TH‐A‐19A‐11: Validation of GPU‐Based Monte Carlo Code (gPMC) Versus Fully Implemented Monte Carlo Code (TOPAS) for Proton Radiation Therapy: Clinical Cases Study

Purpose: For proton radiation therapy, Monte Carlo simulation (MCS) methods are recognized as the gold‐standard dose calculation approach. Although previously unrealistic due to limitations in available computing power, GPU‐based applications allow MCS of proton treatment fields to be performed in routine clinical use, on time scales comparable to that of conventional pencil‐beam algorithms. This study focuses on validating the results of our GPU‐based code (gPMC) versus fully implemented proton therapy based MCS code (TOPAS) for clinical patient cases. Methods: Two treatment sites were selected to provide clinical cases for this study: head‐and‐neck cases due to anatomical geometrical complexity (air cavities and density heterogeneities), making dose calculation very challenging, and prostate cases due to higher proton energies used and close proximity of the treatment target to sensitive organs at risk.

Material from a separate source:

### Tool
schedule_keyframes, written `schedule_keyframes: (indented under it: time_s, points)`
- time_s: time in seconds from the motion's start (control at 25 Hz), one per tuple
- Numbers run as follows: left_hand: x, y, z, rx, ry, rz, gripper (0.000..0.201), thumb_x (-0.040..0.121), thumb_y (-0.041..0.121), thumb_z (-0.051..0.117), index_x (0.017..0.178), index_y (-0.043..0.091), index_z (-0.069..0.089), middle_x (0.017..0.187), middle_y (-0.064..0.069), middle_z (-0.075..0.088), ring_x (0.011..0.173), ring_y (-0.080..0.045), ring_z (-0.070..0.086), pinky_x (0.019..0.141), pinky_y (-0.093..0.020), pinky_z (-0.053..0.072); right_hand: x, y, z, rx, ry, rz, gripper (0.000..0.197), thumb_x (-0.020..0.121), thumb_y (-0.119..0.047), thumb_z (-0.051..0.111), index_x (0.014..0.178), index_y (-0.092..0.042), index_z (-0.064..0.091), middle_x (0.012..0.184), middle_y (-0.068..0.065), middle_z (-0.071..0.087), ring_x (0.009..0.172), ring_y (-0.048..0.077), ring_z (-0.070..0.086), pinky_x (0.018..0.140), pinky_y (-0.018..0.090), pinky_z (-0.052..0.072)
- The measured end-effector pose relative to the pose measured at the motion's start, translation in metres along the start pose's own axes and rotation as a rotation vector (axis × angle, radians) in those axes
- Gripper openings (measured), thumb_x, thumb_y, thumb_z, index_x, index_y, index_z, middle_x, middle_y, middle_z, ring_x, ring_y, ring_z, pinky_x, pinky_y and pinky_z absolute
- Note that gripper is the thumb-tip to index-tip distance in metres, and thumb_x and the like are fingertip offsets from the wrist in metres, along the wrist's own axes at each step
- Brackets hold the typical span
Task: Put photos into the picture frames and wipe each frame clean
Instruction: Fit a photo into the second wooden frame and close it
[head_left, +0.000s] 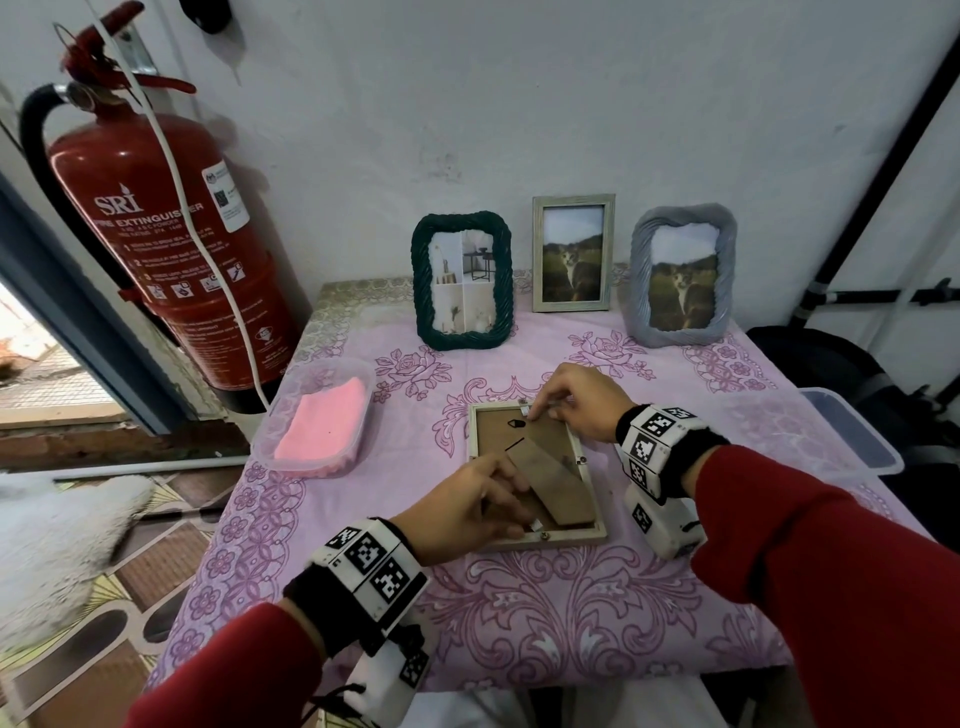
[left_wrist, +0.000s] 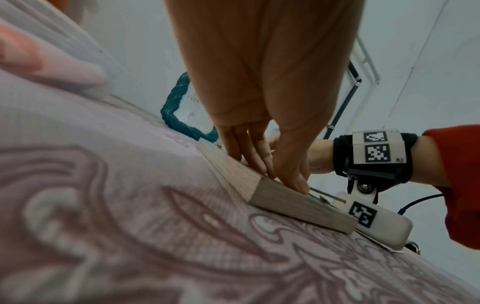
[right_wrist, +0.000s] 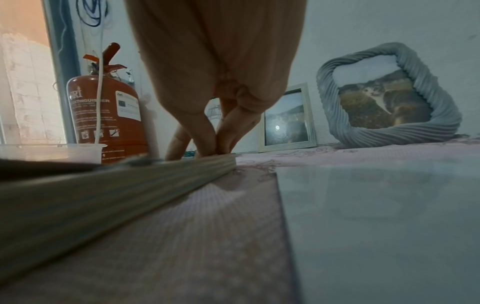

Both gPMC and TOPAS methods were used to calculate 3‐dimensional dose distributions for all patients in this study. Comparisons were performed based on target coverage indices (mean dose, V90 and D90) and gamma index distributions for 2% of the prescription dose and 2mm. Results: For seven out of eight studied cases, mean target dose, V90 and D90 differed less than 2% between TOPAS and gPMC dose distributions. Gamma index analysis for all prostate patients resulted in passing rate of more than 99% of voxels in the target. Four out of five head‐neck‐cases showed passing rate of gamma index for the target of more than 99%, the fifth having a gamma index passing rate of 93%. Conclusion: Our current work showed excellent agreement between our GPU‐based MCS code and fully implemented proton therapy based MC code for a group of dosimetrically challenging patient cases.